TROIS FEMMES PUISSANTES





«- Vous avez misé sur la faillite de ce pays et vous avez gagné.»

Tout commence avec un accident de la route, aussi banal que brutal, tragique et pas sans conséquences. Un délit de fuite et nous voilà transportés dans un thriller à l’américaine, une comédie italienne et un de ces drames familiaux français.

Pour créer le suspens, le réalisateur Paolo Virzi a découpé son film en trois chapitres. Chacun s’étend entre l’été et les fêtes. Chacun débute avec la même séquence – filmée sous un point de vue différent. Chacun se focalise sur un personnage et son histoire.

De là, on baigne à chaque fois dans une tragi-comédie à l’italienne. Le regard sur la société est cruel. Famille et affaires ne font pas bon ménage. Un sale « Family Business ». Les opportunistes est une comédie (dramatique) humaine. Un film balzacien dans le fond. Le roman dont il est l’adaptation porte un drôle de titre, Le capital humain, un oxymore en soi (dont l’explication glaciale n’arrivera qu’à la fin du film). Et il y est bien question de capital – investissement, risque, spéculation, transactions – et d’humain – amitié, trahison, désillusion, sentiments. Le cocktail est explosif avec un loser naïf, pour ne pas dire un bouffon, ambitieux qui vise trop haut, une épouse malheureuse et méprisée qui s’ennuie et une adolescente idéaliste et honnête prête à tout pour protéger sa liberté. Ils ont leur graal – l’argent, un théâtre, l’amour – mais dans leur dos, on manigance et on ment. A leur tour, ils vont manigancer et mentir. Cynique.

Dans ce monde de compétition, qui transforme tout défi en angoisse de perdre, le moindre grain de sable peut anéantir un individu : la ruine, l’humiliation, le désamour… Tout s’effondre quand on atteint ses limites. La vérité - comprendre qu’on est minable, manipulé ou incompris – sert de catharsis.

A chaque intersection, quand un chapitre nouveau se révèle, le récit évolue pour nous amener à la résolution de l’enquête : qui a été le chauffard ayant fait basculer le cycliste dans le ravin ? Un macguffin qui ne sert qu’à décrypter les relations entre puissants et soumis, élite huppée et classe moyenne, hommes et femmes, parents et enfants. Et la meilleure face de ces Opportunistes est incontestablement son côté féminin.

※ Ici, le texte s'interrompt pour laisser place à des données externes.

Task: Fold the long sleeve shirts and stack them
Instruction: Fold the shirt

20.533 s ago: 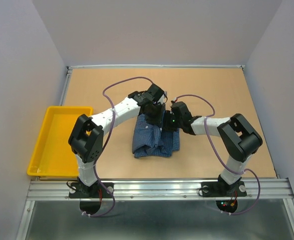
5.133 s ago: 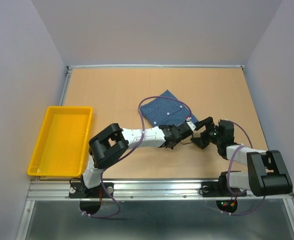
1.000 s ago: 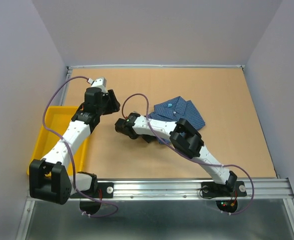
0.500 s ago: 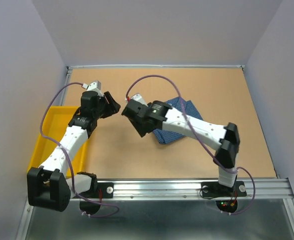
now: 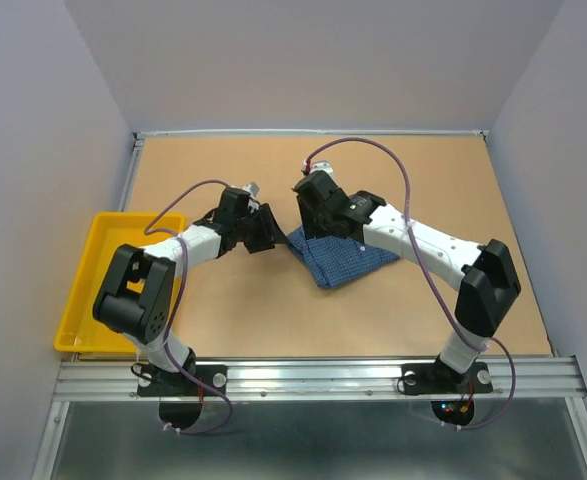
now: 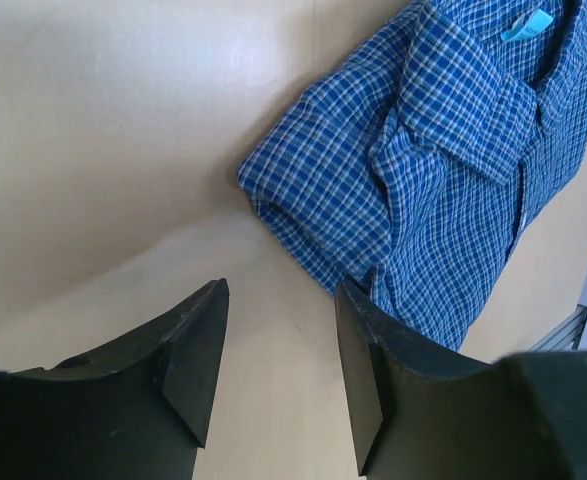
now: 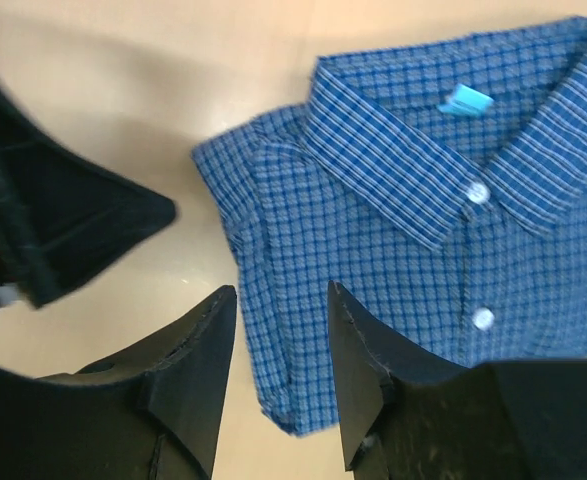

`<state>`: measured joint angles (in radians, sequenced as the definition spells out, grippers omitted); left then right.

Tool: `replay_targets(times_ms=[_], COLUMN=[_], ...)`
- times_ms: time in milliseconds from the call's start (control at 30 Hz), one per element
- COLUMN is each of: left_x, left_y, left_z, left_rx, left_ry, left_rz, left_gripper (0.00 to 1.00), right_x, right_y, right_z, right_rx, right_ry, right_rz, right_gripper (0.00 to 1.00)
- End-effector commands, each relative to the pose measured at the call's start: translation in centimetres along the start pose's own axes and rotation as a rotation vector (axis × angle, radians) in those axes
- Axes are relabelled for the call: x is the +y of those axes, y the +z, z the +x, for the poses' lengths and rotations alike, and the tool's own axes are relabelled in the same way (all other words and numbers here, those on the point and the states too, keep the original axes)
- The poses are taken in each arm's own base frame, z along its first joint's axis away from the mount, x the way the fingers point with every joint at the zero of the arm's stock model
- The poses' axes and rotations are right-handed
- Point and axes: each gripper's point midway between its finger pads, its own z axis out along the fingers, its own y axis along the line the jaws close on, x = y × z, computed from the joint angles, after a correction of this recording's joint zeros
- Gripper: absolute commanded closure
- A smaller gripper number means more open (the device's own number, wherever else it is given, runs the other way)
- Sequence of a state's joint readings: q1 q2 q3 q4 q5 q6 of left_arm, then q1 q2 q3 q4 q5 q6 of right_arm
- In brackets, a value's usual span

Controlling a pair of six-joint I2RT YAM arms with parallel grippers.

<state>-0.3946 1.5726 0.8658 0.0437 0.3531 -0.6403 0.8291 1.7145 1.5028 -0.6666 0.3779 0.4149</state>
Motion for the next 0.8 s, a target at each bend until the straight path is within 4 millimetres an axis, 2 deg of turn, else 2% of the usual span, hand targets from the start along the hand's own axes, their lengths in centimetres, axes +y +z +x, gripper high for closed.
replay_targets(times_ms=[0, 133, 233, 300, 400, 433, 500, 533, 600, 667, 767], left_x=[-3.9, -2.8, -1.6, -0.9, -0.2, 0.1, 0.5, 0.7, 1.1, 1.4, 1.8], left_y=[1.4, 3.0, 4.3, 5.0, 5.7, 6.0, 6.4, 6.6, 6.8, 6.9, 7.0], left_z=[-2.6, -1.6, -0.6, 0.2, 0.8, 1.3, 1.8, 2.2, 2.7, 3.2, 3.6], left_rx=[-0.055, -0.031, -0.003, 0.016, 0.024, 0.034, 0.044, 0.050, 0.061, 0.067, 0.072], left_ry=[0.010, 0.006, -0.006, -0.010, -0.012, -0.011, -0.014, -0.013, -0.017, -0.020, -0.024], left_rz=[0.100, 0.062, 0.036, 0.021, 0.007, 0.002, -0.005, -0.006, -0.011, -0.012, -0.015], left_gripper=[0.44, 0.44, 0.48, 0.53, 0.53, 0.57, 0.58, 0.63, 0.64, 0.87, 0.89], right_x=[2.3, 2.7, 2.9, 2.6, 2.0, 1.8, 1.3, 1.2, 0.7, 0.6, 0.3], right_y=[1.9, 3.5, 5.8, 6.6, 8.1, 8.6, 9.1, 9.3, 9.7, 9.9, 10.1], right_z=[-2.8, -3.0, -2.0, -1.8, -0.9, -0.4, 0.1, 0.3, 0.8, 1.0, 1.2], right_rx=[-0.120, -0.113, -0.083, -0.083, -0.067, -0.061, -0.058, -0.057, -0.055, -0.056, -0.062], right_ry=[0.044, 0.037, 0.019, 0.018, 0.007, 0.004, 0.004, 0.003, 0.000, -0.001, 0.000], right_rz=[-0.083, -0.084, -0.052, -0.022, 0.024, 0.045, 0.068, 0.081, 0.105, 0.114, 0.124], right_gripper=[0.53, 0.53, 0.53, 0.53, 0.53, 0.54, 0.54, 0.59, 0.63, 0.67, 0.76])
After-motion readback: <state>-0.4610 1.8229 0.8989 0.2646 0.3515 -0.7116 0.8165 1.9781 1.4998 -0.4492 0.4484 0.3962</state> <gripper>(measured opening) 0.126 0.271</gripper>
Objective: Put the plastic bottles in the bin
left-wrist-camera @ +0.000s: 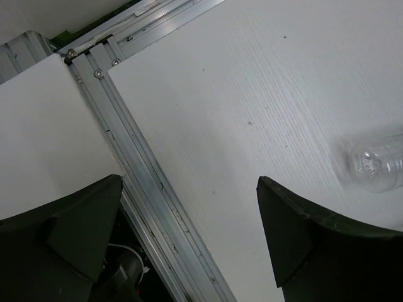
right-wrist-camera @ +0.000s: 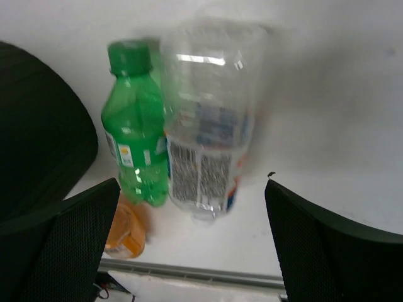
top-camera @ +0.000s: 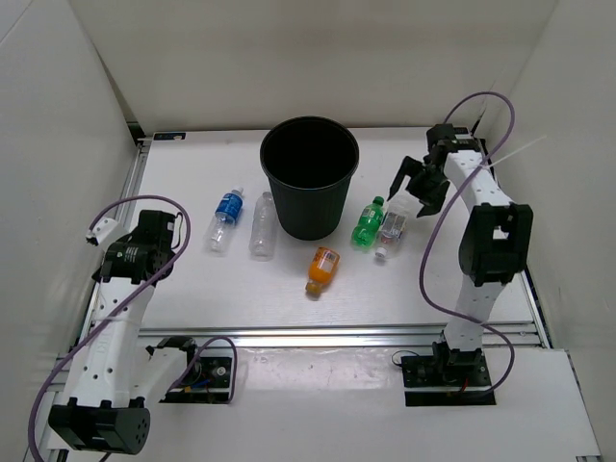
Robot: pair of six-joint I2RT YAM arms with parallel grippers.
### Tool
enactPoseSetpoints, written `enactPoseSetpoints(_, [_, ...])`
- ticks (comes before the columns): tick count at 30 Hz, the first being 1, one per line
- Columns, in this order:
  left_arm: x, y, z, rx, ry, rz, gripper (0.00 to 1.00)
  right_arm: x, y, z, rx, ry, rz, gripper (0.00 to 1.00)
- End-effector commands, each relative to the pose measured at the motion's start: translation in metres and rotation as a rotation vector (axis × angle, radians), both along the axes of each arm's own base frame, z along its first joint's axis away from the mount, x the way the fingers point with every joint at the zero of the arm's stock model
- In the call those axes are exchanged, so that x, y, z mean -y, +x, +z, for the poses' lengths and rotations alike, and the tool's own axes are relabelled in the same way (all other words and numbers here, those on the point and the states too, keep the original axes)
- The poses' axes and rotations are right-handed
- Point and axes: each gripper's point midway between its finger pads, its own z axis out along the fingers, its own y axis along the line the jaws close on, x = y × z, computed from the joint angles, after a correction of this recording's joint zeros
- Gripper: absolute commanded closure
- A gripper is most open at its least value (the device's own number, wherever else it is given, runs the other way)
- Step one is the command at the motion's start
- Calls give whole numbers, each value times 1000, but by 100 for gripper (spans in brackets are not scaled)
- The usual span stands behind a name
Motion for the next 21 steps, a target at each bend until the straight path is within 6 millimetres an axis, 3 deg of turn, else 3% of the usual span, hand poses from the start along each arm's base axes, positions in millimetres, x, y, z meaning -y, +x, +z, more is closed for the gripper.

Valéria Bruni-Tedeschi (magnifique, son plus beau rôle depuis des lustres), Valéria Golino (impeccable en voix de la raison) et Matilde Gioli (une révélation aux faux airs d’Angelina Jolie) composent trois portraits de femmes sublimes, subtils et sensibles, à fleur de peau, mais déterminées et fortes. Des femmes, très belles, entre courage et abnégation. Reconnaissons qu’elles sont mises à rude épreuve, en subissant la loi du sexe dit « fort ». Face à elles, les hommes sont au choix lâches, fourbes, faibles, auto-destructeurs (l’ange noir). Quand ils ne sont pas racistes ou arnaqueurs. Ce qui ne les empêche pas d’être intègres ou empathiques. Rien n’est vraiment simple dans l’humain.

Les opportunistes est au final une œuvre sur la disgrâce. La chute est amortie mais elle aura fait mal. Au fur et à mesure que le spectateur apprend la véritable version des faits, par tâtonnement (George Sand disait bien que « le vrai est trop simple, il faut y arriver toujours par le compliqué »), le nœud se resserre et les victimes se compromettent. Car il faut bien que la vérité éclate, pour que la justice se fasse. Chantage immoral au nom d’une morale. Il n’y a pas de place pour la faiblesse mais il y en a une pour la survie. Ainsi va la jungle. Et tout le monde y trouve son compte, avec complaisance.

Tous sont détraqués, à la dérive, dans cet univers où les règles ne sont pas les mêmes pour tout le monde. Il faudra bien en sauver un ou deux pour que nous ne sombrions pas dans la dépression. Heureusement, le film est suffisamment vivace et parfois assez jubilatoire pour que ces opportunistes nous fassent rire (jaune).